__WHAT YOU NEED TO DO__. Transcribe all data verbatim. Skip the pictures.

::::::

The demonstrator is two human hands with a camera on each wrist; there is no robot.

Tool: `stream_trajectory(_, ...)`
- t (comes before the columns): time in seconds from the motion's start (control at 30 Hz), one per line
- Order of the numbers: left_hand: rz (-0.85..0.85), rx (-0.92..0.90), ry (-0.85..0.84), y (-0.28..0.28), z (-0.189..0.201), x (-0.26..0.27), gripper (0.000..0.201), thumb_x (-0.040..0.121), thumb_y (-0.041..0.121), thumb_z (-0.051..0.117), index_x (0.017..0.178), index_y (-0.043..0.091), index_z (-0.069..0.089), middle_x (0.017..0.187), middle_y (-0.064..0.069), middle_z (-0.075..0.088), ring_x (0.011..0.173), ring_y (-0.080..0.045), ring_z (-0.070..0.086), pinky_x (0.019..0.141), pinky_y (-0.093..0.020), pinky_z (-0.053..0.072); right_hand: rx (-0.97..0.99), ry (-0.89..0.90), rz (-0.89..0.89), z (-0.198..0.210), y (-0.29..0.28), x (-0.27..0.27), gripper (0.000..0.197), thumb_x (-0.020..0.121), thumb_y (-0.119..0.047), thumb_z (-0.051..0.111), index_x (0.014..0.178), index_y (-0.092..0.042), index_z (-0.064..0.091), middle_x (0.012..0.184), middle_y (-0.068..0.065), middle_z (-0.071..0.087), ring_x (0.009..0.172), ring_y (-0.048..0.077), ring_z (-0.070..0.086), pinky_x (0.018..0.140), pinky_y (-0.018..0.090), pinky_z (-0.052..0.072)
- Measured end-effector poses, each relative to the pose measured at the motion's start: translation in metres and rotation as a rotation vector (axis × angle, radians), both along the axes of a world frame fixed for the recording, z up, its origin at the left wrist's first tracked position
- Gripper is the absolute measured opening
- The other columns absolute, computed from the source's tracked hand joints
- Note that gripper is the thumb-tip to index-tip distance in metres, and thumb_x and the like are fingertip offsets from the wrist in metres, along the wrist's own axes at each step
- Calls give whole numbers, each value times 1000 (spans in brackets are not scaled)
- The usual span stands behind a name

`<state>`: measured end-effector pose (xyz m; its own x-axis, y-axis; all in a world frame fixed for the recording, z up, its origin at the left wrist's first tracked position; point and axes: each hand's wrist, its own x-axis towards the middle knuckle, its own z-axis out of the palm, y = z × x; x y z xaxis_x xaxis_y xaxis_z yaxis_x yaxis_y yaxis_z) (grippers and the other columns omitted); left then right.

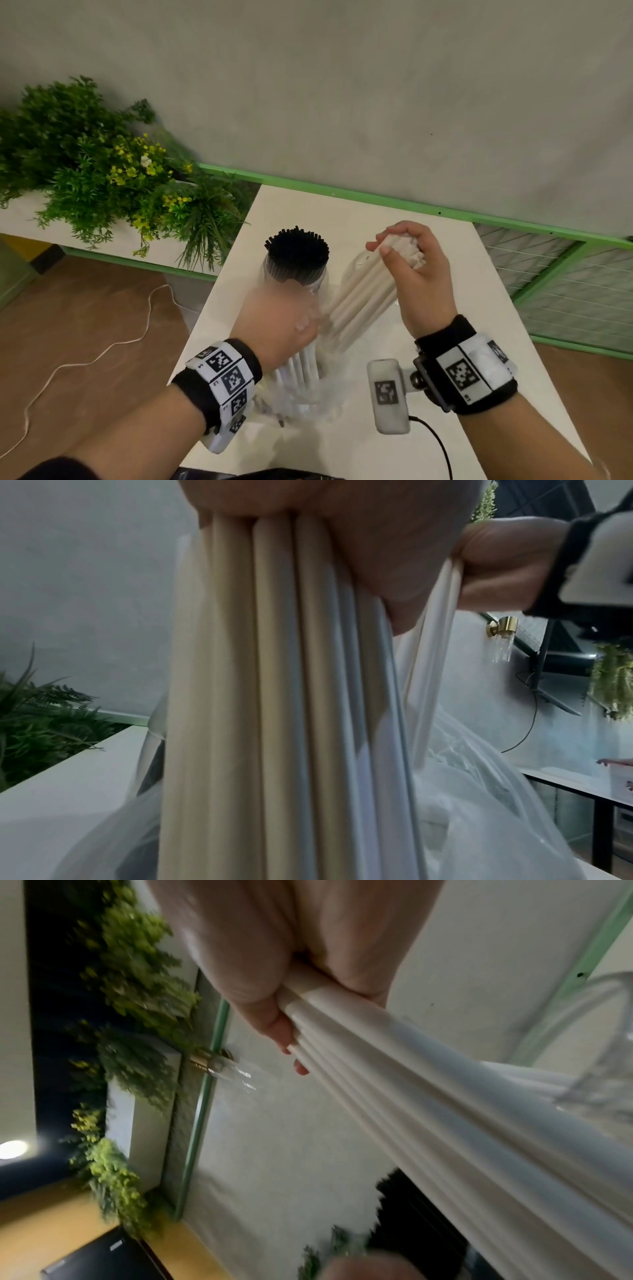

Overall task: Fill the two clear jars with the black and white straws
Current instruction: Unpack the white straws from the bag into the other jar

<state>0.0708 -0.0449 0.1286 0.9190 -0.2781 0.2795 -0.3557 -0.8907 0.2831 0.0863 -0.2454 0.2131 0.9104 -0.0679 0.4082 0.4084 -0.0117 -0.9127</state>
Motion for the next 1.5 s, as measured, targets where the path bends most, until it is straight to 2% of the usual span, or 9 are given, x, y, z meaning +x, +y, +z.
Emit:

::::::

__OUTPUT OF THE TASK__.
The demonstrator is two human hands with a camera on each wrist; there is no robot.

Tool: `stream_trajectory(_, ...)`
- t (comes before the columns): time in seconds from the motion's start (control at 30 Hz), one per line
- Order of the numbers: left_hand: rz (-0.85..0.85), rx (-0.92..0.90), ry (-0.85..0.84), y (-0.28..0.28), z (-0.189..0.201), x (-0.26..0.27), gripper (0.000..0.201), thumb_x (-0.040..0.121), thumb_y (-0.041..0.121), thumb_z (-0.051..0.117), index_x (0.017..0.178), index_y (-0.043..0.091), index_z (-0.069..0.089), middle_x (0.017..0.187), middle_y (-0.064..0.069), middle_z (-0.075..0.088), ring_x (0.011..0.173), ring_y (-0.080..0.045), ring_z (-0.070..0.086), pinky_x (0.019..0.141), pinky_y (-0.093..0.020), pinky_z (-0.053..0.072); right_hand: rx (-0.97..0.99), ry (-0.89..0.90), rz (-0.89..0.89), z (-0.198..0.210), y (-0.29..0.28), x (-0.27..0.27), gripper (0.000..0.197), thumb_x (-0.020..0.121), thumb_y (-0.119..0.047), thumb_z (-0.051..0.111), index_x (0.014..0.178), index_y (-0.092..0.042), index_z (-0.064..0.091), middle_x (0.012..0.184), middle_y (-0.068..0.065), middle_z (-0.071..0.087), ring_x (0.009..0.172), ring_y (-0.048..0.077), ring_z (-0.070..0.086), pinky_x (0.018..0.140), pinky_y (-0.018..0.090), pinky_z (-0.052..0.072)
- Measured end-effector poses, each relative to the pose measured at the motion's start: translation in metres and rotation as a rotation vector (axis × angle, radians), both along the axes of a world frame fixed for the recording, z up, its origin at the left wrist's first tracked position
- Gripper is the absolute measured opening
- The other columns absolute, computed from the source's tracked hand joints
- Note that gripper is the thumb-tip to index-tip distance in metres, and thumb_x and the like are fingertip offsets from the wrist in metres, along the wrist's own axes at each step
- Calls give whole numbers, each value times 1000 (spans in brackets are not scaled)
- The usual span stands behind a name

`<state>`: measured end-effector pose (xyz m; its own x-axis, y-axis; all in a world frame fixed for the recording, z up, its origin at the left wrist's first tracked position; point and axes: each hand's wrist, its own x-axis towards the middle knuckle, its own z-axis out of the palm, y = z × x; x y z xaxis_x xaxis_y xaxis_z yaxis_x yaxis_y yaxis_z) (grippers and the other columns omitted); left then right.


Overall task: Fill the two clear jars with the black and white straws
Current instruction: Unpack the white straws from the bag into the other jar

<state>0.0708 -0.0449 0.1286 0.9190 -0.2781 0.2795 -0.3557 -0.8907 0.2831 0.0863 -0.2454 0.2131 0.9104 -0.0679 0.4082 0.4084 -0.0117 -0.9127</state>
Motion for the next 1.5 s, as measured, targets where the path bends most, until it is straight to 2% of the usual span, or 9 are given, x, y, z meaning +x, +y, +z.
Emit:

This response is complete, and nothing else is pending.